Section: New Results

Discourse Synchronous TAGs: a formalism for discourse analysis

Participant : Laurence Danlos.

d-stag is a new formalism for the automatic analysis of the discourse structure of texts [4] . The analyses computed by d-stag are hierarchical discourse structures annotated with discourse relations, that are compatible with discourse structures computed in sdrt , [59] . The discourse analysis extends the sentential analysis, without modifying it, which simplifies the realization of the system. More precisely, it is based on the following architecture with three modules :

  1. the sentential analysis, which gives for each sentence of the input discourse a syntactic and semantic analysis;

  2. the sentence–discourse interface, which is a module that is necessary if one wants (and it is what we want) not to modify the sentential analysis;

  3. the discourse analysis, which computes discourse structure.

The second step consists in getting a “normalized form for discourse” (DNF) from the syntactic analysis of a suite of sentences.
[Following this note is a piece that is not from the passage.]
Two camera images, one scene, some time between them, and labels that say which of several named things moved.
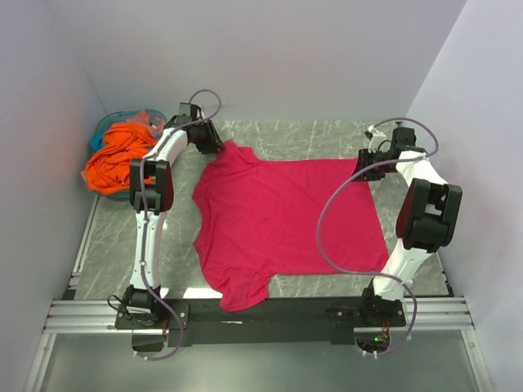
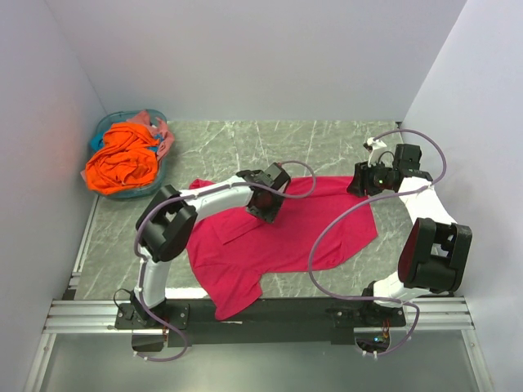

It turns out that the results of the (French) syntactic analyzers are not good enough to obtain satisfactory DNFs. This negative findings can be explained by the following data: in the evaluation campaigns of French syntactic analysers, namely EASy next PASSAGE, the metrics that are used give the same importance to short-rang and long-rage relations (dependencies). The former are much more numerous that the latter and so are quite relevant to be highly ranked. Moreover the former are much more easy to compute. As a result, the long-range relations are somehow neglected. Unfortunately, the DNF for a discourse can only be obtained with a high quality tool for segmenting sentences into clauses, which requires to detect long-range dependencies.

For this reason, we postpone the implementation of d-stag waiting for best results from French syntactic analyzers. However, we are enhancing the coverage of d-stag by studying how to handle quotations and the quotation incidents that introduce them. This work was initiated in the project Scribo (see  6.23 and  8.1.5 ). This lead to an inventory of “quotation verbs” extracted from an AFP corpus, half of them being not reported speech verbs. We start exploring the structure of discourses with quotations, which may question some basic principles in SDRT.